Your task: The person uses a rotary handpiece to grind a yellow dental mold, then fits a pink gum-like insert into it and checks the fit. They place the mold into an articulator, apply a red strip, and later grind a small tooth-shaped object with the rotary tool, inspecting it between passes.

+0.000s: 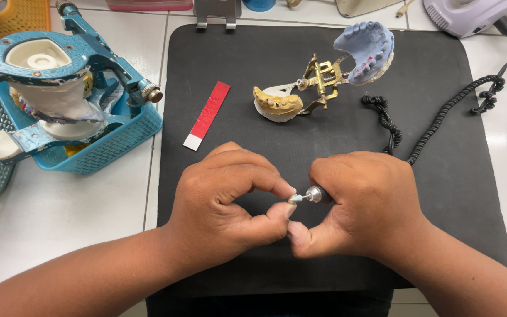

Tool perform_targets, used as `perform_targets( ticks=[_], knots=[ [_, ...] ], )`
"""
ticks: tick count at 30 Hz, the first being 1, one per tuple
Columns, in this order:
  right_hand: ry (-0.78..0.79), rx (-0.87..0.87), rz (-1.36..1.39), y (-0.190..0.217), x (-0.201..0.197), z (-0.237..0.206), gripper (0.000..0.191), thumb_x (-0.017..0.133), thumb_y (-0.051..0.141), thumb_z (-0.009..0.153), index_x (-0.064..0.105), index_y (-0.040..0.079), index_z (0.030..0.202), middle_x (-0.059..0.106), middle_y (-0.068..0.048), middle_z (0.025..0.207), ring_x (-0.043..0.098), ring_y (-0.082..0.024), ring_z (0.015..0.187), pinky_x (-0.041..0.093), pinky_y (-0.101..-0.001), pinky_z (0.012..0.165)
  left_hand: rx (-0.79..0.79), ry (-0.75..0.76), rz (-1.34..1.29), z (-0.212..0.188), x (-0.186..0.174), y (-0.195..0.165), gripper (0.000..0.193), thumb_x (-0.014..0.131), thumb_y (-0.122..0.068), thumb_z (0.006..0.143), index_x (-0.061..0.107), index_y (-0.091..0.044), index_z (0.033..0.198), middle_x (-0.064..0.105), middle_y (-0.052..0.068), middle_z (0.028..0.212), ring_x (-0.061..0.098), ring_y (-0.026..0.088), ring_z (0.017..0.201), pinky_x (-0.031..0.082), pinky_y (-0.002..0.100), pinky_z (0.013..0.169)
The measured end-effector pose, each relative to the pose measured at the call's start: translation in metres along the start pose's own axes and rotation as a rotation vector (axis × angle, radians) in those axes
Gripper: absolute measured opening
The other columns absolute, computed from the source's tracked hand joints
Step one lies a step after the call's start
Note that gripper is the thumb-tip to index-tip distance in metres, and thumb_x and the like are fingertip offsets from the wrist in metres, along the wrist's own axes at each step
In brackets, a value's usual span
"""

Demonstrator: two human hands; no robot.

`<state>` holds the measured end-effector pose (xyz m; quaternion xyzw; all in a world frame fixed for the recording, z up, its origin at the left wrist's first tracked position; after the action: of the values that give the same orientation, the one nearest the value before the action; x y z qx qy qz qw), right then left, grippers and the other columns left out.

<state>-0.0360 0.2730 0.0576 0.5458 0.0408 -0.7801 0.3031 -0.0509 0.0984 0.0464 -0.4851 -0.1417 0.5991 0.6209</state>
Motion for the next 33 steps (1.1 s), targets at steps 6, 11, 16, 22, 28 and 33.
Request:
perform_targets(
  ticks=[6,11,16,22,28,33],
  knots=[
    [-0.039,0.041,0.003,-0.0039,-0.0044,-0.0005,0.061,0.081,0.061,0.053,0.054,0.007,0.060,0.050,-0.007,0.052,0.053,-0.027,0.046,0.039,-0.0383,0.041,-0.056,-0.018,-0.021,0.0000,-0.0003,0.0017,0.015,0.083,-0.014,0.076,0.076,-0.011,0.088,0.076,0.001,0.090,0.067,0.012,0.080,0.052,0.025,0.068],
    [-0.038,0.028,0.012,-0.0029,-0.0071,-0.0002,0.061,0.081,0.062,0.054,0.054,0.008,0.060,0.050,-0.007,0.052,0.054,-0.028,0.047,0.039,-0.0392,0.041,-0.090,-0.022,-0.036,0.0012,0.0007,0.0006,0.014,0.083,-0.014,0.076,0.075,-0.011,0.086,0.076,-0.001,0.089,0.066,0.011,0.077,0.051,0.024,0.065],
    [-0.026,0.010,0.006,-0.0004,-0.0060,0.0002,0.064,0.079,0.064,0.056,0.049,0.008,0.056,0.047,-0.009,0.051,0.053,-0.030,0.047,0.038,-0.0411,0.042,-0.102,-0.012,-0.076,0.0002,0.0009,0.0009,0.014,0.083,-0.014,0.075,0.075,-0.011,0.086,0.075,-0.001,0.089,0.064,0.011,0.077,0.050,0.025,0.065],
    [-0.020,-0.012,0.013,0.0003,-0.0050,0.0005,0.064,0.077,0.065,0.058,0.047,0.008,0.056,0.045,-0.008,0.050,0.051,-0.029,0.045,0.038,-0.0409,0.041,-0.118,0.007,-0.082,-0.0008,0.0011,0.0020,0.014,0.083,-0.016,0.075,0.076,-0.011,0.086,0.075,0.000,0.087,0.064,0.011,0.076,0.050,0.024,0.064],
    [-0.028,-0.010,0.022,0.0008,-0.0057,0.0005,0.063,0.077,0.064,0.059,0.047,0.009,0.056,0.044,-0.007,0.050,0.050,-0.027,0.044,0.036,-0.0396,0.040,-0.121,0.018,-0.085,0.0001,0.0012,0.0017,0.013,0.083,-0.016,0.076,0.076,-0.011,0.085,0.075,0.000,0.087,0.064,0.010,0.076,0.050,0.024,0.064],
    [-0.019,-0.010,0.020,0.0002,-0.0052,0.0007,0.064,0.078,0.064,0.058,0.047,0.009,0.054,0.043,-0.008,0.049,0.049,-0.028,0.043,0.036,-0.0399,0.040,-0.123,0.017,-0.074,-0.0003,0.0016,0.0024,0.014,0.083,-0.016,0.075,0.076,-0.011,0.085,0.075,0.000,0.087,0.063,0.010,0.075,0.050,0.024,0.064]
  ],
)
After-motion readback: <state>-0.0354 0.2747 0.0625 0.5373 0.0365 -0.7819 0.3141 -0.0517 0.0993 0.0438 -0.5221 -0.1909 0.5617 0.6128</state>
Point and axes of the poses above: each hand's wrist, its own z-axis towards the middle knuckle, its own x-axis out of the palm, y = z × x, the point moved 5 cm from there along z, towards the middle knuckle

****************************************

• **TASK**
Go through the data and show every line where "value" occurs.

• **SOLVED PROBLEM**
In brackets, a value's usual span
`<state>` holds the measured end-effector pose (xyz m; quaternion xyzw; all in a world frame fixed for the recording, z up, its origin at the left wrist's first tracked position; after the action: of the values that give the same orientation, the one nearest the value before the action; x y z qx qy qz qw), right then left, grippers and the other columns left out.

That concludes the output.